(Beginning of GIVEN RECORDS)

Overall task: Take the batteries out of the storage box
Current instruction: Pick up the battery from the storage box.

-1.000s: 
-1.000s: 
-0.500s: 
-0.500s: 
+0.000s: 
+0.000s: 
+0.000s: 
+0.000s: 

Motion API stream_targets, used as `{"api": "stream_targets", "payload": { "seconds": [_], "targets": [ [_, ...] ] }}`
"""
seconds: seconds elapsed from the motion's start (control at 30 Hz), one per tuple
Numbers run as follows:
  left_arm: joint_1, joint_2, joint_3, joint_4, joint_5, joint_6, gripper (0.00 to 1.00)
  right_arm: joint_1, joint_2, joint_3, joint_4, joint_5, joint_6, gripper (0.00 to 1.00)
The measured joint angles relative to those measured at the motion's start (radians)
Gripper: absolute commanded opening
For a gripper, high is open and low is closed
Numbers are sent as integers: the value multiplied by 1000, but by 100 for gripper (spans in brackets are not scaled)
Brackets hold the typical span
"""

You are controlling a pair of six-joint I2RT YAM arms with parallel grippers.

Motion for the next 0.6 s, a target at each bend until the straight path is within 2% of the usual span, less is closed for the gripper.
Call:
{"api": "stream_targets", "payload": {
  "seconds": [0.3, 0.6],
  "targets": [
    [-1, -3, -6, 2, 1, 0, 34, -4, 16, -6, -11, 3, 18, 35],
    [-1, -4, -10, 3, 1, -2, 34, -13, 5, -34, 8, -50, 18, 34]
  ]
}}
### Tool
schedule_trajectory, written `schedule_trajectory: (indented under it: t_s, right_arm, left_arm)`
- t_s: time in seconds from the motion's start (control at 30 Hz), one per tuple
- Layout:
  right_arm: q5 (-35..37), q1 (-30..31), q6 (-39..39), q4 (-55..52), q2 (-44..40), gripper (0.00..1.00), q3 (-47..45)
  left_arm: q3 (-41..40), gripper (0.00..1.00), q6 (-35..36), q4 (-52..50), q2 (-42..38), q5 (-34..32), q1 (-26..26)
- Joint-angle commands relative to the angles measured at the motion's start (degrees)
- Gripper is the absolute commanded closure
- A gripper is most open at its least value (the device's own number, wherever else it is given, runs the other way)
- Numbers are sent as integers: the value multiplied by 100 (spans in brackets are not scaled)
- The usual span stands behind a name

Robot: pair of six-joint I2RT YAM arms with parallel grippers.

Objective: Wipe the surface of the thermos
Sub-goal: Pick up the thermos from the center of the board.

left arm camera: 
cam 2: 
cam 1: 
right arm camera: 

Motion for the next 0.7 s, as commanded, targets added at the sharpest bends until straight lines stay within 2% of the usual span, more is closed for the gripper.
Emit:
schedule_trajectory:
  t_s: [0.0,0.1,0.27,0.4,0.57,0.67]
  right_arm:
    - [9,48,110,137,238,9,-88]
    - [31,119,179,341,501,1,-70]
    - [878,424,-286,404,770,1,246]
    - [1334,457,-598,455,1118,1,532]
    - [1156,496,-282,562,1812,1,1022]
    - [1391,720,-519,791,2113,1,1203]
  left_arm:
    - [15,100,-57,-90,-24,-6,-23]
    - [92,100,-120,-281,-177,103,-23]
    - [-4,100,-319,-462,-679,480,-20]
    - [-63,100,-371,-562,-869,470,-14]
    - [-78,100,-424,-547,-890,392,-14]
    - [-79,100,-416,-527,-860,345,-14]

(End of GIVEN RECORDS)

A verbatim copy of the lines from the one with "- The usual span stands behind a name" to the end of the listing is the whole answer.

- REPLY TO THE EXERCISE:
- The usual span stands behind a name

Robot: pair of six-joint I2RT YAM arms with parallel grippers.

Objective: Wipe the surface of the thermos
Sub-goal: Pick up the thermos from the center of the board.

left arm camera: 
cam 2: 
cam 1: 
right arm camera: 

Motion for the next 0.7 s, as commanded, targets added at the sharpest bends until straight lines stay within 2% of the usual span, more is closed for the gripper.
Emit:
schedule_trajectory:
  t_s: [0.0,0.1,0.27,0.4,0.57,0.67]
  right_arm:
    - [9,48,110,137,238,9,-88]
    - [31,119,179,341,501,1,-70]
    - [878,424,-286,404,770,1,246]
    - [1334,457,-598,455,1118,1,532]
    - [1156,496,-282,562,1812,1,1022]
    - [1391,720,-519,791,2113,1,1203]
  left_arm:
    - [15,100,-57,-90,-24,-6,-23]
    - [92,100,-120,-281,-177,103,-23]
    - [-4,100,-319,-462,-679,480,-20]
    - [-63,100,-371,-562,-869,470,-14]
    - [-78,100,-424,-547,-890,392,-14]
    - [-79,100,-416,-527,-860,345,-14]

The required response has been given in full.